A draft Comptroller and Auditor General (CAG) report has alleged that country’s largest telecom player Bharti Airtel got undue benefits of about Rs 14,500 crore by miscalculating its revenues, according to a website TheWire.
Bharti Airtel Ltd and its subsidiary, Bharti Hexacom, registered “significant abnormal gains” in the period between 2006-07 and 2009-10. The company systematically under-reported revenues and allegedly earned ‘significant abnormal’ profits through corporate restructuring.
The gains to Airtel on corporate restructuring alone have been estimated in excess of Rs 44,000 crore, said Aditi Roy Ghatak and Paranjoy Guha Thakurta, the authors of the news report.
It also said Bharti Airtel successively transferred infrastructure assets to its subsidiaries at zero value. The company and Bharti Hexacom might well have secured financial benefits to tune of Rs 10,978.77 crore through investment revaluation and Rs 33,617.55 crore through changes in the market value of shares received.
A Bharti Airtel spokesperson said, “We have always been in compliance of all laws of the land, including but not limited to those pertaining to taxes and levies and all government policies and regulations pertaining to telecom operations.”
CAG also noted Airtel under-reported revenues in the statements of revenue and licence fee and in the company’s primary books of accounts (trial balances) and profit and loss (P&L) account, especially on revenues earned from providing pre-paid, post-paid and roaming services, besides forex deals and infrastructure sharing. It also suppressed income from investments, interest and miscellaneous sources in calculating adjusted gross revenues (AGR) while computing license fees (LF) and spectrum usage charges (SUC).
Telcos share 8 per cent AGR with the government. A spectrum usage charge of five per cent is levied on spectrum bought through auction and a weighted average mechanism is used to calculate the SUC for companies that have bought some spectrum through auctions and got some allotted without auctions.
The licence fee and spectrum usage charges were not paid on the total amount deducted from revenue on account of commission/margin to the distributor/agents/franchisee/dealer, which stood at around Rs 1,070.79 crore. Similarly, about Rs 615.60 crore was deducted on account of free airtime, the report said.
These issues, along with others, lead to a total miscalculation of revenues at about Rs 14,500 crore.
According to company sources, it has been recording the sales on an agreed price and booked under the revenue in the P&L account accordingly, which means the realised selling price has been accounted as revenues. Also, there is a Telecom Disputes Settlement and Appellate Tribunal (TDSAT) order (dated April 23, 2015), which said if the sale was on a stated/agreed price, invoiced at that agreed price and booked under the revenue in the P&L account accordingly, without netting off any discount, the actual selling price would be the revenue and the difference between the MRP and this selling price cannot be added to “gross revenue”. The same order also said, “…any gain or loss due to foreign exchange fluctuation should have no bearing on the license fee,” and “…the reimbursement of costs of sharing (infrastructure sharing) only goes towards reducing their costs and should not be construed as revenue”.

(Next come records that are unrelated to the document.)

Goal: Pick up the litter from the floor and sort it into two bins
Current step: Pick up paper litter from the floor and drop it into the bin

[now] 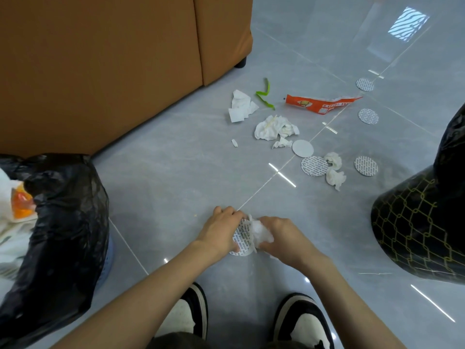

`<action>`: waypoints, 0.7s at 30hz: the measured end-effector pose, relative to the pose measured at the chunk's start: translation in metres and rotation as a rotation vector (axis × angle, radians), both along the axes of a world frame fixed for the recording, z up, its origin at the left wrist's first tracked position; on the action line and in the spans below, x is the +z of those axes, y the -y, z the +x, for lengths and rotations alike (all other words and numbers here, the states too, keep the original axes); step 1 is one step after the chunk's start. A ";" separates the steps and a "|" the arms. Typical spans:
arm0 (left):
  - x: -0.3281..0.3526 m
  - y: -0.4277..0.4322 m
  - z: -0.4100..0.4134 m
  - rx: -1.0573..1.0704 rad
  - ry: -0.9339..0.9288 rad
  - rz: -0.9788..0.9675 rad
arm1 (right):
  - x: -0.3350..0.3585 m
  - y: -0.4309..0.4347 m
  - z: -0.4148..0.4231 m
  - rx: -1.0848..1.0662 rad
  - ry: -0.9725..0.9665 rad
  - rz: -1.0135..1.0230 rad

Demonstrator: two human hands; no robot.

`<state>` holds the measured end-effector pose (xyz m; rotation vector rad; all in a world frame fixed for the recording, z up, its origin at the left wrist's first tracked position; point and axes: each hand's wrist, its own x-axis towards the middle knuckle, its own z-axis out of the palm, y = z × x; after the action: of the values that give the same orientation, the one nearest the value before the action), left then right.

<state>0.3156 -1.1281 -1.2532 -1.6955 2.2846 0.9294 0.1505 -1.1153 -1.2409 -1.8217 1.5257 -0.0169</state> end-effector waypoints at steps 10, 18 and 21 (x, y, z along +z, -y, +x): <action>-0.004 -0.005 0.006 0.130 -0.045 0.083 | -0.022 -0.008 0.003 -0.182 0.025 -0.083; 0.008 0.000 0.021 0.347 -0.188 0.166 | -0.004 0.003 0.015 -0.358 0.254 -0.112; 0.022 0.005 0.032 0.524 -0.304 0.105 | 0.017 0.006 0.025 -0.413 0.400 -0.115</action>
<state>0.3474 -1.1328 -1.2316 -2.2893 1.9224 1.4649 0.1760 -1.1213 -1.2242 -1.4443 1.5968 -0.6386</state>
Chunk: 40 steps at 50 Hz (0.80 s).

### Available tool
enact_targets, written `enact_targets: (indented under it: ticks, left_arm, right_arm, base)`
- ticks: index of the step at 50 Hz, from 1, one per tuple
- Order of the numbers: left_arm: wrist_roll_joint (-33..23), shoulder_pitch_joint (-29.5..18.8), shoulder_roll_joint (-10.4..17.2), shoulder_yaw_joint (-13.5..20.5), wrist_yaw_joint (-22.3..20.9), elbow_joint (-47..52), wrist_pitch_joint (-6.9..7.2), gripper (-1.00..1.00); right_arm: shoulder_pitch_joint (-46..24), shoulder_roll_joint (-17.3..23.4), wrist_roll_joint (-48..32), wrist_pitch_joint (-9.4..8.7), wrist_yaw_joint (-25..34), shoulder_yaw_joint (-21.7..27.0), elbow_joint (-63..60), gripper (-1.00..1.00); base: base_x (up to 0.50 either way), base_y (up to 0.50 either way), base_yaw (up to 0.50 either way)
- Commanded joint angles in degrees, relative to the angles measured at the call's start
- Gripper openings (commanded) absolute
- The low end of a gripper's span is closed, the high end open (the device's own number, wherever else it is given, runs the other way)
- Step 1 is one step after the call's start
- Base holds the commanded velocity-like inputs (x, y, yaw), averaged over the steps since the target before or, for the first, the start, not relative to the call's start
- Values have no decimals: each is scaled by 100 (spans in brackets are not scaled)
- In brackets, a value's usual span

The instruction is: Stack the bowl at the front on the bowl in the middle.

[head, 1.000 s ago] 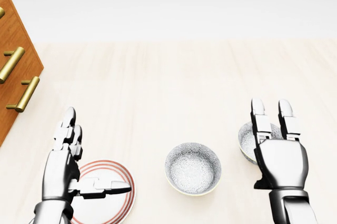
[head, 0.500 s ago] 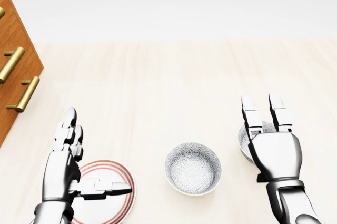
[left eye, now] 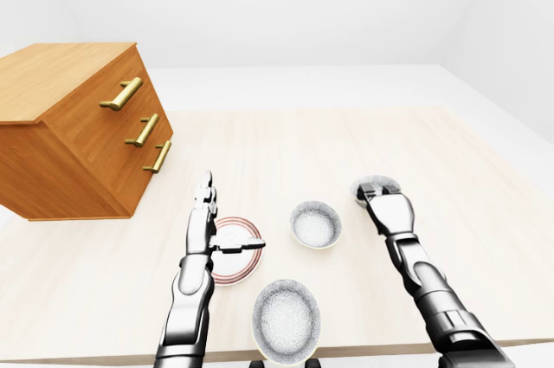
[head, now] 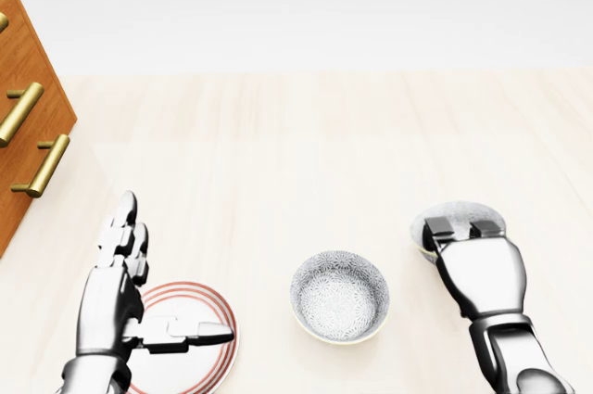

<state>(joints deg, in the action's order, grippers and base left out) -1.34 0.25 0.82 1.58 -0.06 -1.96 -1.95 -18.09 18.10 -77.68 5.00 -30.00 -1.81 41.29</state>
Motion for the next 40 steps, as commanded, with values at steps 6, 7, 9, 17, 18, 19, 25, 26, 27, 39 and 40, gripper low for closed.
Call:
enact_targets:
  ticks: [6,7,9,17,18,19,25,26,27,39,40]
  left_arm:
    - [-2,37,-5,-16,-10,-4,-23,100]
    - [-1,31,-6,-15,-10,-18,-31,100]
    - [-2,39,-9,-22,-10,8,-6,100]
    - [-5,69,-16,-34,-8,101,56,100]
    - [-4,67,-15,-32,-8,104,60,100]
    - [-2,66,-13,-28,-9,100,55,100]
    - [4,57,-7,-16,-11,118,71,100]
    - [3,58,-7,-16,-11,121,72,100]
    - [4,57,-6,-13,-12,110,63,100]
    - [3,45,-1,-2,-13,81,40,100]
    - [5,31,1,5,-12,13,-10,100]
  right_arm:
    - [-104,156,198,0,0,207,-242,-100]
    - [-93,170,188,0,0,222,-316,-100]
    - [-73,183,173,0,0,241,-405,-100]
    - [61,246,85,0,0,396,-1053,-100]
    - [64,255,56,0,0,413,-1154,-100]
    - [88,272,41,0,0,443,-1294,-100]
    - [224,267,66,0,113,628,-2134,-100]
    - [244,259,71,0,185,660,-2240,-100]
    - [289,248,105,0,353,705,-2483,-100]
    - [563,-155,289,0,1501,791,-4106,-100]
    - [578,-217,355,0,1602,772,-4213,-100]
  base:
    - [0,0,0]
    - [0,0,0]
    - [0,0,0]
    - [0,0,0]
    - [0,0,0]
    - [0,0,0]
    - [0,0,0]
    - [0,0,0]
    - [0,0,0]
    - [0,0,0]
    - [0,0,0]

The draft report does not incorporate the views of the department of telecommunications. Once the CAG draft report is finalised, it will be tabled in Parliament.
The draft report, according to TheWire, also said it gave its 95 per cent subsidiary Bharti Telemedia Rs 1,487.95 crore as an interest-free, unsecured loan in 2009-10, violating the “arm’s length” relation between a holding company and its subsidiaries.
This reduced its revenues by the amount of interest payable and subsequently, the LF and SUC payable to the Department of Telecommunications.
It also ignored revenue accounted under global operations and under its infrastructure provider (IP-1) licence for computation of revenue share. It also deducted written-off, bad debts worth Rs 91 crore from gross revenue and claimed deductions for providing PSTN (Public Switched Telephone Network) services against leased line charges in 2006-07, according to the story by TheWire.in.
Though, sources said Section 370(2) of the Companies’ Act 1956 imposes no such restrictions or conditions on the grant of loan by the holding company to its subsidiary.
Also, bad debts are revenues, which are not realised, and licence fee can only be levied on revenues actually realised.
On Monday, all telecom companies – Bharti Airtel, Vodafone and others – Supreme Court against the TDSAT’s order that ruled that certain non-telecom revenues like rent, profit on sale of fixed assets, dividend and treasury income would be counted as AGR, on which telcos have to pay license fee.
The draft report also talks about Airtel getting additional spectrum through certain violations. For instance, non-implementation of the recommendations of Telecom Regulatory Authority of India (TRAI) to auction 3.3 GHz broadband wireless access (BWA) spectrum resulted in a loss of Rs 3,009 crore to the exchequer and a corresponding gain to Bharti Airtel, according to the draft report. The company sources rejected this claim.
Also, the spectrum being referred to is only for point-to- multi-point connectivity and is used only for the last mile connectivity and not for any mobile service. This spectrum is allocated as per site-based requirement and not based on circle.